LectricBlueyes said:


> lol you bastard! I uploaded the mantis photo and another photo my friend took last night at the same time. I linked the wrong file and Phil had quoted it so that even when I edited my post.. Phil's quote still had the picture. It's not a big deal... I mean... it's not a nudy picture. I had a friend over for movie night (we do that on Fridays) and she's a photographer. She LOVES my brick wall and my couch and she's always wanted to take a picture of it (with me). I finally caved in and let her snap a shot of me and my setup here at my apartment. Anyway... she wanted it to look more "urban" and dark. So she had me put on a wifebeater and some dark jeans. (we watch movies in PJ's). I kept smiling when she took the pictures because it felt odd so she made me look down at the ground and run my hands through my hair. Her words were "pretend you just found out you have cancer". Yea.. well if you really wanna see the artsy fartsy picture of me in my apartment...http://i97.photobucket.com/albums/l230/oce...79/IMG_1027.jpg


HAHa nice photo you took


----------



## Rick (Apr 18, 2009)

Not really sure what is going on here?


----------



## Katnapper (Apr 18, 2009)

I like the artsy fartsy pic! Nice living room...  

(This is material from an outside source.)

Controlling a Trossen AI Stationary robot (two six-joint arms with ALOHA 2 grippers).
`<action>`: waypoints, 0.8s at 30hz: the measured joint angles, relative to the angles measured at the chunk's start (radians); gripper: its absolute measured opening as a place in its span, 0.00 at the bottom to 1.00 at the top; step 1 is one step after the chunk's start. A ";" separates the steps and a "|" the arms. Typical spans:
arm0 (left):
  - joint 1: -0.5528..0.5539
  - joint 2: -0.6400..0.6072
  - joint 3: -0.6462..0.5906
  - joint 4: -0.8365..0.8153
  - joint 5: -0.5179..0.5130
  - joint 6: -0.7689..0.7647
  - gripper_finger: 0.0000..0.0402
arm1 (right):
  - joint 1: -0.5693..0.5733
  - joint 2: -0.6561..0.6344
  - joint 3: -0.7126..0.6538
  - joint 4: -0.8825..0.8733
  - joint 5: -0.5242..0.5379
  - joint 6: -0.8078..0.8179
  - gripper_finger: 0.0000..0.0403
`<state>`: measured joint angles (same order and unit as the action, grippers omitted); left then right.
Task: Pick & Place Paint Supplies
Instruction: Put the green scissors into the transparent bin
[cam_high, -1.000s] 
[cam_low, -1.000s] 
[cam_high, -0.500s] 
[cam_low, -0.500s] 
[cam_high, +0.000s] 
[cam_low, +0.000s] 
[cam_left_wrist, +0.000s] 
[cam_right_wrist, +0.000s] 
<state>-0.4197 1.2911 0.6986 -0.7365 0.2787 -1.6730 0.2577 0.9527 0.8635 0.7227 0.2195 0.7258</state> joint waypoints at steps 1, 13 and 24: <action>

Confused bananna... and confused Rick! :huh:


----------



## lectricblueyes (Apr 18, 2009)

Katnapper said:


> Gosh darnit, I missed it!!! :angry: What was it?!! I wanna seeeeee!!!!!  LOLLectric, I'm not sure what is going on with your nymphs...  but it does sound like it could a bad molt issue. Are their arms actually stuck to their heads, or are they just holding them up in a "zombie-like" pose close to their heads? (I'm guessing the latter)
> 
> If it were me, I wouldn't put them in the freezer, Phil's alka seltzer gas, or anything, lol. You might end up doing more harm than good if you try surgery... but it's hard to say without seeing them. Do you have a medical license to perform that kind of thing? h34r:
> 
> ...


Phil and Kat, thank you so much for sitting down and typing out all of your lovely advice. When I wrote this thread I felt panicky because I just adore these little dudes (and dudettes). It's so funny because I squash fruit flies and crickets like I was the evil jolly green giant of my apartment but when it comes to the mantids I am very gentle, patient and caring.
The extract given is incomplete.